AVAC: A Machine Learning based Adaptive RRAM Variability-Aware Controller for Edge Devices
This work addresses performance and energy efficiency issues for edge devices running dynamic applications, though it is incremental as it extends existing RRAM controllers with adaptive capabilities.
The paper tackles the problem of maintaining ideal performance in edge devices with static RRAM controllers by proposing AVAC, an adaptive controller that dynamically updates parameters using machine learning, resulting in up to 29% performance increase and 19% energy reduction compared to static controllers.

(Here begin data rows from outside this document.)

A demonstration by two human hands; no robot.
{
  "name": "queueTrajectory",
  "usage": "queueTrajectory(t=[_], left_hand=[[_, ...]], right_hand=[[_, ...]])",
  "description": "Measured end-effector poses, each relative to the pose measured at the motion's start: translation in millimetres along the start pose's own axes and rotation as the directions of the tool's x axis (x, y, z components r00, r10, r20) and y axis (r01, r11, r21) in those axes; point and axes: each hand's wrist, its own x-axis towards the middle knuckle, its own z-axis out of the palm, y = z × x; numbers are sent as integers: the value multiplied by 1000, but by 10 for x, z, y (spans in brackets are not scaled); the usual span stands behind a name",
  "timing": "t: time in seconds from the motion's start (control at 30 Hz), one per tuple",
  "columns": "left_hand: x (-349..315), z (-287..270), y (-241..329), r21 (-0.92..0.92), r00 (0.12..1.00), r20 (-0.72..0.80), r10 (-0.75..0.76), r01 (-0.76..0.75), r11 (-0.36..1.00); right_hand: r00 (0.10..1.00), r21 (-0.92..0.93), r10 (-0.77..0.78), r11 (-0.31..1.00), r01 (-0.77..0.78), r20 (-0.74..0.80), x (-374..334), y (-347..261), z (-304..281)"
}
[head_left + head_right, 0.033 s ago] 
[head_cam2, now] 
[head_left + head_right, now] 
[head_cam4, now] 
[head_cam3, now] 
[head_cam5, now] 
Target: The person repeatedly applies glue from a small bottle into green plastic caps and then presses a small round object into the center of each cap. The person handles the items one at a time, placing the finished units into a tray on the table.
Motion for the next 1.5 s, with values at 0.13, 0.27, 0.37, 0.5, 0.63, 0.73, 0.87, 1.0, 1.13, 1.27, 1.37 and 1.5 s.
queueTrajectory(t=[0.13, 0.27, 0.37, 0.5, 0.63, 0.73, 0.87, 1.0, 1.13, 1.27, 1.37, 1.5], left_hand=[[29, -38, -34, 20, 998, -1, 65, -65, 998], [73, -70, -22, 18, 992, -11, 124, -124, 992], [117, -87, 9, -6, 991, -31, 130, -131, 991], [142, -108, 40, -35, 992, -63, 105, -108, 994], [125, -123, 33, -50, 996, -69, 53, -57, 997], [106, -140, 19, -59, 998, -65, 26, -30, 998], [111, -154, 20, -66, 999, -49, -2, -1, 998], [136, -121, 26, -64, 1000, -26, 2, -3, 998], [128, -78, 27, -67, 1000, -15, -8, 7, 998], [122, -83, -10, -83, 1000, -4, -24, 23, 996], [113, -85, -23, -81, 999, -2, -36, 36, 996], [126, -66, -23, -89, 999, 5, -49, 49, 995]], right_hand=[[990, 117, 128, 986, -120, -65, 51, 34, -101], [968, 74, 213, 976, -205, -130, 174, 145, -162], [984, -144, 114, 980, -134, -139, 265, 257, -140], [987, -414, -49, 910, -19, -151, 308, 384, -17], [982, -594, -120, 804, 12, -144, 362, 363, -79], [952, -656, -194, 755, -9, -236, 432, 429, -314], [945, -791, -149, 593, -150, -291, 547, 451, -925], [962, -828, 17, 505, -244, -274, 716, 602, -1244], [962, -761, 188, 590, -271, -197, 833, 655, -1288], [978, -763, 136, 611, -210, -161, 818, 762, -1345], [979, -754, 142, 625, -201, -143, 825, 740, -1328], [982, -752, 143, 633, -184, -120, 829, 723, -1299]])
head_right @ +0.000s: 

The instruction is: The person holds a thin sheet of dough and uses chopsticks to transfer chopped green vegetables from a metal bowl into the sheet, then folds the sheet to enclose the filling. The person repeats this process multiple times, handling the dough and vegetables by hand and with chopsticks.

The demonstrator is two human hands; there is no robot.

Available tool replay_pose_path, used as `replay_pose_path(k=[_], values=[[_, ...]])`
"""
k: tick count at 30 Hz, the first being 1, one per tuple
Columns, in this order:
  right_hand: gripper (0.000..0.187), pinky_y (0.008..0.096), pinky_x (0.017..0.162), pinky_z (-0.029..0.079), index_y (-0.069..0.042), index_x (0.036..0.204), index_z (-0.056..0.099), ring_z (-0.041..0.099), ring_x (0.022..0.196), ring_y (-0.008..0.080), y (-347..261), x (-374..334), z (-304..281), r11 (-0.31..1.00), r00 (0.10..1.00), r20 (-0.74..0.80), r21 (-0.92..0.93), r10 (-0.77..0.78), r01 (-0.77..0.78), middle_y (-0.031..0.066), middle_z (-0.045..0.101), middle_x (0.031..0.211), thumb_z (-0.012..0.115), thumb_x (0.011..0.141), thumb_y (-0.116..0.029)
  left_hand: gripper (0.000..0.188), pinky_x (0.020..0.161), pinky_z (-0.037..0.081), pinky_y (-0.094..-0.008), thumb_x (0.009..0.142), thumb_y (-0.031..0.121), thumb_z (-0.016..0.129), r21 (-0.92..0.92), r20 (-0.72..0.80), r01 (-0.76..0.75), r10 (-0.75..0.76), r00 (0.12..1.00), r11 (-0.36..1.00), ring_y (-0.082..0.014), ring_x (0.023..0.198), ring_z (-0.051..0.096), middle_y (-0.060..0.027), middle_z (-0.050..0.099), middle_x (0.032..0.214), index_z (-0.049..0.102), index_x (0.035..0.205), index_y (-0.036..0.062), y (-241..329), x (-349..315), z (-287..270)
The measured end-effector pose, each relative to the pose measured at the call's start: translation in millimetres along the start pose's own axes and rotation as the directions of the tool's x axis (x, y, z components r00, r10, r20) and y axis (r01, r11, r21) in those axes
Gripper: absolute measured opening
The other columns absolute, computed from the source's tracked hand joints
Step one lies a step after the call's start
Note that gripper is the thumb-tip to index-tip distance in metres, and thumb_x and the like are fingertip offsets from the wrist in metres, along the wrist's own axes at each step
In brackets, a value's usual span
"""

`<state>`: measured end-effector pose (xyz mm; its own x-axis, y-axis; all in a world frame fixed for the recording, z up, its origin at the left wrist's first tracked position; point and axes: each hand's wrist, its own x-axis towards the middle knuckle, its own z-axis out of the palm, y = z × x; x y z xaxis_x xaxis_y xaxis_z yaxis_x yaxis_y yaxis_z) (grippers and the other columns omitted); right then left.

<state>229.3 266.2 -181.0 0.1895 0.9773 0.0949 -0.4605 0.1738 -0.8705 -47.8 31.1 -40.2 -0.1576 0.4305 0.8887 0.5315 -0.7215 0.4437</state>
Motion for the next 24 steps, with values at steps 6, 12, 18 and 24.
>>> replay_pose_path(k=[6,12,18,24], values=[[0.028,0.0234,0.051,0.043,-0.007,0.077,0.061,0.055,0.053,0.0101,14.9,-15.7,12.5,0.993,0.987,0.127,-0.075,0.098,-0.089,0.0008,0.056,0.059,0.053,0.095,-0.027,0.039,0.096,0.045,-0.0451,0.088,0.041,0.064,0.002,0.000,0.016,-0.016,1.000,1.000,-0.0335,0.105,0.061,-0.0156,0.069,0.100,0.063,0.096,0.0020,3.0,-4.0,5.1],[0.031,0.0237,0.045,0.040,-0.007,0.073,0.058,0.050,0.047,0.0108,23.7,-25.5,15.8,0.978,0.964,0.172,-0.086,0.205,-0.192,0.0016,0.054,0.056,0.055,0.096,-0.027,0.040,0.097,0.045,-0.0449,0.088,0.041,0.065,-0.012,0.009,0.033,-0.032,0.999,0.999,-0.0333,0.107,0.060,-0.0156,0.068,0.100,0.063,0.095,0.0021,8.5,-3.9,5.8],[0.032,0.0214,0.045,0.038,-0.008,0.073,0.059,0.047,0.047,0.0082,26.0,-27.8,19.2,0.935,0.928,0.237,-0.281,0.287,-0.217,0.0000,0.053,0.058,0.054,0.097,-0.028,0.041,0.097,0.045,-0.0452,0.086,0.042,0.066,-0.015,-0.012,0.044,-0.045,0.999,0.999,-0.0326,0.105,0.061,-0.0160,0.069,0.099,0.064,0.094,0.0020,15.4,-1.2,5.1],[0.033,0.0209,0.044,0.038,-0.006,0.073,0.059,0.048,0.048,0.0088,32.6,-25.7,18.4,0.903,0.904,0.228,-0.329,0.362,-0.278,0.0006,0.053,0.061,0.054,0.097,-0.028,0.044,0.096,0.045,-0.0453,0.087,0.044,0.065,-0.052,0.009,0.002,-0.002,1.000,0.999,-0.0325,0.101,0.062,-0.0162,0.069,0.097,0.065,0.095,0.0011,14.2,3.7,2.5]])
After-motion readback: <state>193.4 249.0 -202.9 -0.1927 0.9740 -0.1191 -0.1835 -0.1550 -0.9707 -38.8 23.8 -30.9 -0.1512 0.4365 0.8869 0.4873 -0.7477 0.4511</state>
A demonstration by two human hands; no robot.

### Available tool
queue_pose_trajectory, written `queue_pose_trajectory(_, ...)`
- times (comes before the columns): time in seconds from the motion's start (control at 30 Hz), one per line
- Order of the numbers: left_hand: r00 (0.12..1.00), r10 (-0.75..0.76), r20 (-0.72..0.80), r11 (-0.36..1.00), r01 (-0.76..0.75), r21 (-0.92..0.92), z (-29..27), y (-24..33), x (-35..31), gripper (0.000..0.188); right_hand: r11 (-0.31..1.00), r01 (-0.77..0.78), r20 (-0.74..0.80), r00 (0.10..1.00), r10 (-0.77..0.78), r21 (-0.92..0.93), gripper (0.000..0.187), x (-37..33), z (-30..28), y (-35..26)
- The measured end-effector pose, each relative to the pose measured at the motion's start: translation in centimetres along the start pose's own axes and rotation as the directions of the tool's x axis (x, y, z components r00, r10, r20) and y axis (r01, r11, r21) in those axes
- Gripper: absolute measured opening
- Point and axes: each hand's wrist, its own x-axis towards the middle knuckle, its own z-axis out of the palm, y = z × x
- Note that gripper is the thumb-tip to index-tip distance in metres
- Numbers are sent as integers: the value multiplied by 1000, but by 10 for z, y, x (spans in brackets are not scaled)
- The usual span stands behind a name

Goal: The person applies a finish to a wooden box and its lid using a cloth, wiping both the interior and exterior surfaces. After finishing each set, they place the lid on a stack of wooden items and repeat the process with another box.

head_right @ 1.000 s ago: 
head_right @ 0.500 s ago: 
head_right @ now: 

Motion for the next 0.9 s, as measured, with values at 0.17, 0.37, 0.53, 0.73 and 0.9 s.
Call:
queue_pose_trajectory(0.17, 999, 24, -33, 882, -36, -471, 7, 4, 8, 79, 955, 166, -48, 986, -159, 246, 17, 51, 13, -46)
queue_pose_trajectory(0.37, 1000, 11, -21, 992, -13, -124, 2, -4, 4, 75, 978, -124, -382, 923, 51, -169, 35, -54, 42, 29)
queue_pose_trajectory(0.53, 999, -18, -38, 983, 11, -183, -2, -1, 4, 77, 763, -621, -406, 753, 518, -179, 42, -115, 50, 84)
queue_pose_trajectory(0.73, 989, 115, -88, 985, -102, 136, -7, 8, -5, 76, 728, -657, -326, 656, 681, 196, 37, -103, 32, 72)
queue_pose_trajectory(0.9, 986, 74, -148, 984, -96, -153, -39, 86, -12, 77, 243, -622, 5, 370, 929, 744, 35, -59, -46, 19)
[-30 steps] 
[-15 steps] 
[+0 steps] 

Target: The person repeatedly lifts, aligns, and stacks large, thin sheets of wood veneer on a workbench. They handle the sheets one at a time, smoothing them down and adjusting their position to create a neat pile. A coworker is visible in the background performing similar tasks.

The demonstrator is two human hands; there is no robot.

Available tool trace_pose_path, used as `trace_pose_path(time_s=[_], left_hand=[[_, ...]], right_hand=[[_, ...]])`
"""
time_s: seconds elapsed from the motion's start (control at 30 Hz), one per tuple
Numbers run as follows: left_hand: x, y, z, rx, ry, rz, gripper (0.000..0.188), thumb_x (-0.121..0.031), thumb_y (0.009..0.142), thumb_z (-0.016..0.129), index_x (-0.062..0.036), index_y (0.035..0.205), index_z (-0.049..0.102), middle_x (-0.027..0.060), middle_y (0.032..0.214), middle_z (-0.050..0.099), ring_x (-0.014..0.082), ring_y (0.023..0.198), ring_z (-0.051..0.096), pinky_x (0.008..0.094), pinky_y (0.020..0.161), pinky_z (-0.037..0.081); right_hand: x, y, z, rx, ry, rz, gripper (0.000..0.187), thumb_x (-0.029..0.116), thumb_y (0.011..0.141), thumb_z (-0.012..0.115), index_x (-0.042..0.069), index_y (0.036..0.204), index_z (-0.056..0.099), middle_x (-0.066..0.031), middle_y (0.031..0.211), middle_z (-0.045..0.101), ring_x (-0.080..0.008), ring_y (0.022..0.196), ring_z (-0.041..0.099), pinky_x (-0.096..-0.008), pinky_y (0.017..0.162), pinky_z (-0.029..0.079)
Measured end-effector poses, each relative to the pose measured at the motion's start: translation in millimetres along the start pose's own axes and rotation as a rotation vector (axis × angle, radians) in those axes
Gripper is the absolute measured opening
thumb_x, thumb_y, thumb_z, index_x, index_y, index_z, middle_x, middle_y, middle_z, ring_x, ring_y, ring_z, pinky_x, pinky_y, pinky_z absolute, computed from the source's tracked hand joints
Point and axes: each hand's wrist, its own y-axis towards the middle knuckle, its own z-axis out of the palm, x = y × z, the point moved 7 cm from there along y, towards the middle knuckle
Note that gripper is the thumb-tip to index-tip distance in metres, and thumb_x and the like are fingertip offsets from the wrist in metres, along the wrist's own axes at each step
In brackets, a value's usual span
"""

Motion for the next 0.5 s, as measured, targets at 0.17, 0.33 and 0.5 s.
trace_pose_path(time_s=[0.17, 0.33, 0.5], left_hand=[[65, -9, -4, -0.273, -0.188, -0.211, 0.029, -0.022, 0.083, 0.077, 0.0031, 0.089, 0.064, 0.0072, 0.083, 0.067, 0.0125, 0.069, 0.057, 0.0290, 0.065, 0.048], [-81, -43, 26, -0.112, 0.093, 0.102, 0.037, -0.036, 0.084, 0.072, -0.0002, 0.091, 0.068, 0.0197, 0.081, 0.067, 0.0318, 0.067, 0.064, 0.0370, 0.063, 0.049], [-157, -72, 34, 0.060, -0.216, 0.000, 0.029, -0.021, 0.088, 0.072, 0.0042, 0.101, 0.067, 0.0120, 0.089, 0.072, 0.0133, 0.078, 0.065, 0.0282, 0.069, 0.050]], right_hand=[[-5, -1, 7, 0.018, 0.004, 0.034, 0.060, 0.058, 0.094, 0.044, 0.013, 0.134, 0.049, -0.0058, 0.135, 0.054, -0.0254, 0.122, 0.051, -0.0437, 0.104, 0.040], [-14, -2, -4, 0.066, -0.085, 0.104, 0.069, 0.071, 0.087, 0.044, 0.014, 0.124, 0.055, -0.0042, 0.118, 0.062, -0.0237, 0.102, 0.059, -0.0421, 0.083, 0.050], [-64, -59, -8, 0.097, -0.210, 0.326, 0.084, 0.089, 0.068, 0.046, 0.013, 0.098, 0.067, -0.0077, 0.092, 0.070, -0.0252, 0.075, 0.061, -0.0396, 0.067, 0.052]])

Recently, the Edge Computing paradigm has gained significant popularity both in industry and academia. Researchers now increasingly target to improve performance and reduce energy consumption of such devices. Some recent efforts focus on using emerging RRAM technologies for improving energy efficiency, thanks to their no leakage property and high integration density. As the complexity and dynamism of applications supported by such devices escalate, it has become difficult to maintain ideal performance by static RRAM controllers. Machine Learning provides a promising solution for this, and hence, this work focuses on extending such controllers to allow dynamic parameter updates. In this work we propose an Adaptive RRAM Variability-Aware Controller, AVAC, which periodically updates Wait Buffer and batch sizes using on-the-fly learning models and gradient ascent. AVAC allows Edge devices to adapt to different applications and their stages, to improve computation performance and reduce energy consumption. Simulations demonstrate that the proposed model can provide up to 29% increase in performance and 19% decrease in energy, compared to static controllers, using traces of real-life healthcare applications on a Raspberry-Pi based Edge deployment.